» **EXERCISE REQUIREMENTS**
What is needed here is an exact repetition of the records below, beginning at the line that has "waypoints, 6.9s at" and stopping after the line that has "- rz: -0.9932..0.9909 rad".

BEGIN ENTRIES SHOWN

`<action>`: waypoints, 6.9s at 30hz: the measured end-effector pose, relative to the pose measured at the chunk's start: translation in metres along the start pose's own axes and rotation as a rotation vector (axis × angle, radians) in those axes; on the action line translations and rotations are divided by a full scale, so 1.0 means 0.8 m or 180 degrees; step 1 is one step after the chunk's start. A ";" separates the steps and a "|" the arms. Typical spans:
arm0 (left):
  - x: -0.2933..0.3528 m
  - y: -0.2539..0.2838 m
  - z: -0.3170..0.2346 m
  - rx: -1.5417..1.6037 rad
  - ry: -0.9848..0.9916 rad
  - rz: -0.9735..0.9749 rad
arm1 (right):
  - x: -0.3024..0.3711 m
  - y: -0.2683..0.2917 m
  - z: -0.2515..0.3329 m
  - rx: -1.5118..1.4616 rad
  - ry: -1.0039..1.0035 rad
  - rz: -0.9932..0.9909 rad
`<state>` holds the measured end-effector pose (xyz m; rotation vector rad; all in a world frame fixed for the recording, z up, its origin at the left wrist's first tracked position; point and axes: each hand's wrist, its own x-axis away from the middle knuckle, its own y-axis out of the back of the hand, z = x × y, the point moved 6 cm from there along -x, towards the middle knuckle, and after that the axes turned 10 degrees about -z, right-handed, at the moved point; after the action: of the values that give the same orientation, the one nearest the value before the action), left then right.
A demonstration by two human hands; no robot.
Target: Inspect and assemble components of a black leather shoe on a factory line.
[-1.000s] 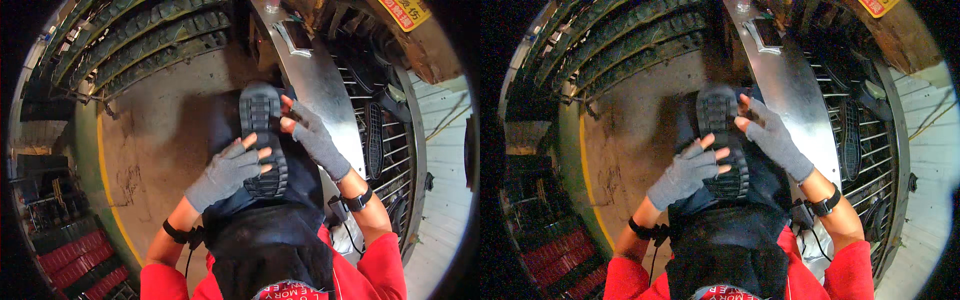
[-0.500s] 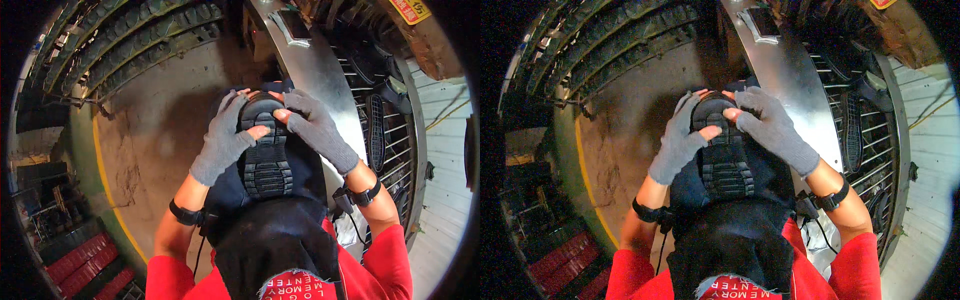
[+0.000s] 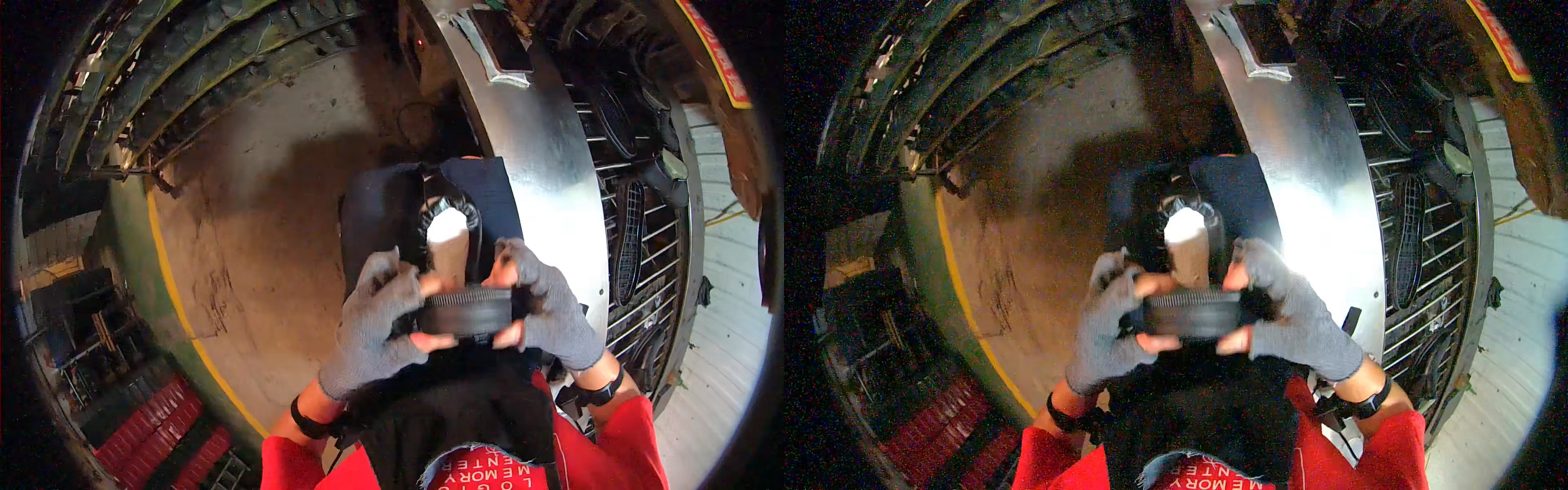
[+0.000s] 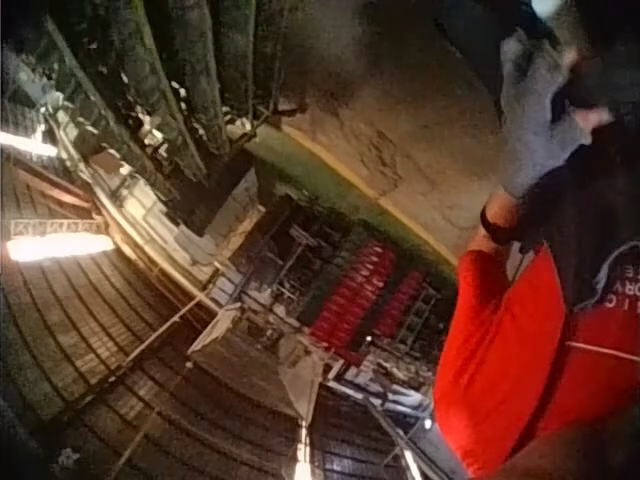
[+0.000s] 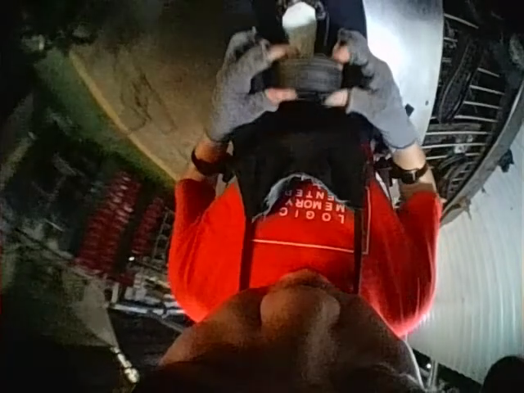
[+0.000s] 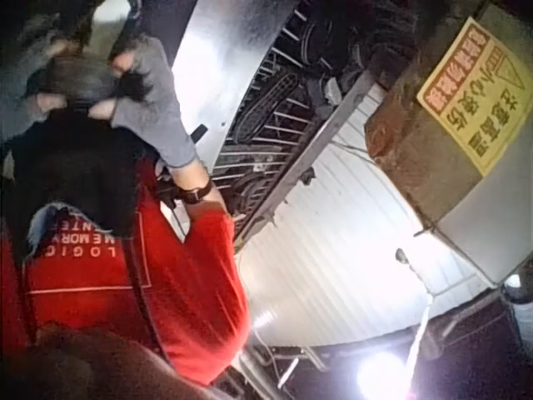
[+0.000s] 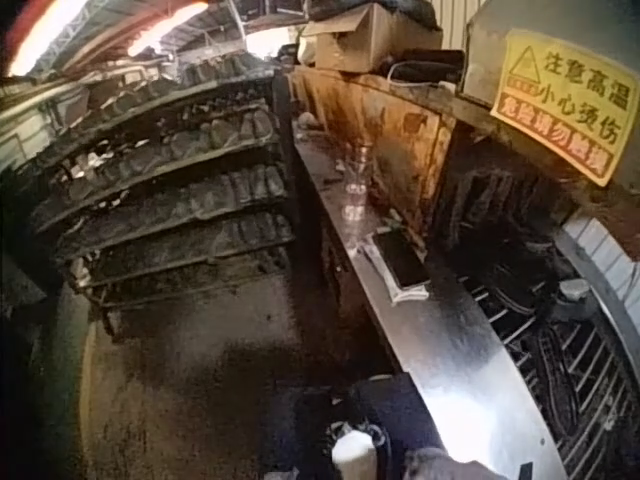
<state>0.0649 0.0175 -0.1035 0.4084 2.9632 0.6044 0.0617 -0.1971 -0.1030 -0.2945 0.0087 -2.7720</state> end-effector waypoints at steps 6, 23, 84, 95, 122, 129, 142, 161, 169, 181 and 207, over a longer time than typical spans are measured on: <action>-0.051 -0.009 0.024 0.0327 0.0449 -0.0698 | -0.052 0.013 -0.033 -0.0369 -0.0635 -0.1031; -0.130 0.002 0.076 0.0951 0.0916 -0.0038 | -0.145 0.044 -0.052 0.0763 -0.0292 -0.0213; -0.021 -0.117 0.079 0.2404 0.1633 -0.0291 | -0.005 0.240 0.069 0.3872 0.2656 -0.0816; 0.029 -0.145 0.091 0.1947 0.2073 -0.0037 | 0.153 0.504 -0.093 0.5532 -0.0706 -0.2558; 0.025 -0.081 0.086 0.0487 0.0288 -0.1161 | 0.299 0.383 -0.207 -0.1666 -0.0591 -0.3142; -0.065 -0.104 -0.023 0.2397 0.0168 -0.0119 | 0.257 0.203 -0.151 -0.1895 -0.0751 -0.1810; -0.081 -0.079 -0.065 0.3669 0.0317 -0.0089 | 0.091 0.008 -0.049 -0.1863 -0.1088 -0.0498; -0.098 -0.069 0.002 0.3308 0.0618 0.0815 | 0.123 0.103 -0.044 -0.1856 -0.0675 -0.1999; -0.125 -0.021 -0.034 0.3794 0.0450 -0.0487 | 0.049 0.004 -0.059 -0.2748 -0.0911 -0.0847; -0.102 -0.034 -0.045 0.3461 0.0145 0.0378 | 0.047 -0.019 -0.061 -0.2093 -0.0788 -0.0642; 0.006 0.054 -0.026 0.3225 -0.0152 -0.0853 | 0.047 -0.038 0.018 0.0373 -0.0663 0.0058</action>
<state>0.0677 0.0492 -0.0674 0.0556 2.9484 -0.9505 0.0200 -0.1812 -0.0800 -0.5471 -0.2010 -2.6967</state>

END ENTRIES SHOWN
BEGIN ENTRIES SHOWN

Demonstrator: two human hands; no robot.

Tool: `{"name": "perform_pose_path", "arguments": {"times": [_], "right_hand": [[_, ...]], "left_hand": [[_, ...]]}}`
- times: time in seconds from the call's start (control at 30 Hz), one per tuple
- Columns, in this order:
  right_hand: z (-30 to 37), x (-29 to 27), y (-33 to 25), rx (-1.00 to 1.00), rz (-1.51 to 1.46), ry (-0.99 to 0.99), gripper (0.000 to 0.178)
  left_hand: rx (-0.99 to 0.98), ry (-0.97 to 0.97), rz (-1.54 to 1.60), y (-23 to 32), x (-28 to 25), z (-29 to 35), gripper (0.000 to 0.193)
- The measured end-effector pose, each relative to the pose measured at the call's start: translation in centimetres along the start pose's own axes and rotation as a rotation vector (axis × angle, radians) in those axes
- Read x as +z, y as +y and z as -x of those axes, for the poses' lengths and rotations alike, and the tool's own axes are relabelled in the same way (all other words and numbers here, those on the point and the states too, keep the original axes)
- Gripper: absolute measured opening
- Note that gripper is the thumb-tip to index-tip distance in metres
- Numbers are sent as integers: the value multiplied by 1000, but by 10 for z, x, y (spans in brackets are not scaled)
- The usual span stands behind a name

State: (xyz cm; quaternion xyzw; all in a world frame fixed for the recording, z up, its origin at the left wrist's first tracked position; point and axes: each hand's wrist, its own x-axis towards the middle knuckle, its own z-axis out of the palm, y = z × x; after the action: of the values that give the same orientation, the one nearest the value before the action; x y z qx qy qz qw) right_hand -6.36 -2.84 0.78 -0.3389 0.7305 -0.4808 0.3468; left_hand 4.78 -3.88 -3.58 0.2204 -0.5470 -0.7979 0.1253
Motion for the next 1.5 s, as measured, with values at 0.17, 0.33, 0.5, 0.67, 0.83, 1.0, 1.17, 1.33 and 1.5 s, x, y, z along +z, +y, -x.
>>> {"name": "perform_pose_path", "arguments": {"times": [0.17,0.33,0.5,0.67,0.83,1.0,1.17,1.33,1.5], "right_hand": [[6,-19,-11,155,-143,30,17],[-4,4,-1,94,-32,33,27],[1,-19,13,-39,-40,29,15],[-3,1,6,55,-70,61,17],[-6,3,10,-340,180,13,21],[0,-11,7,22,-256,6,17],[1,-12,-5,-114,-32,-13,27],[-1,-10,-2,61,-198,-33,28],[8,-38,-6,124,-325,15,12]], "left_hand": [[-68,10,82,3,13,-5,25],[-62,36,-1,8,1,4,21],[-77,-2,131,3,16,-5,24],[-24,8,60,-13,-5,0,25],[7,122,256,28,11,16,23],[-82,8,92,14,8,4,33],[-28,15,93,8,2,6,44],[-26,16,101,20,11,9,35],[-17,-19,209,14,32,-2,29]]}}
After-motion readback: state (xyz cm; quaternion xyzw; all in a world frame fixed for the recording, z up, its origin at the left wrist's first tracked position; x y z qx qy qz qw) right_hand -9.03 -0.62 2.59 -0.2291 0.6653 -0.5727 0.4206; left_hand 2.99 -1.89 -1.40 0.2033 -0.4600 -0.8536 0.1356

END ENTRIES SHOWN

» **RESPONSE AREA**
`<action>`: waypoints, 6.9s at 30hz: the measured end-effector pose, relative to the pose measured at the chunk's start: translation in metres along the start pose's own axes and rotation as a rotation vector (axis × angle, radians) in those axes; on the action line translations and rotations are divided by a full scale, so 1.0 means 0.8 m or 180 degrees; step 1 is one step after the chunk's start. A ";" separates the steps and a "|" the arms. Typical spans:
arm0 (left):
  - x: -0.2933..0.3528 m
  - y: -0.2539..0.2838 m
  - z: -0.3170..0.2346 m
  - rx: -1.5417..1.6037 rad
  - ry: -0.9848..0.9916 rad
  - rz: -0.9735..0.9749 rad
arm1 (right):
  - x: -0.3024..0.3711 m
  - y: -0.2683..0.2917 m
  - z: -0.2515..0.3329 m
  - rx: -1.5118..1.4616 rad
  - ry: -1.0039..1.0035 rad
  - rz: -0.9932..0.9909 rad

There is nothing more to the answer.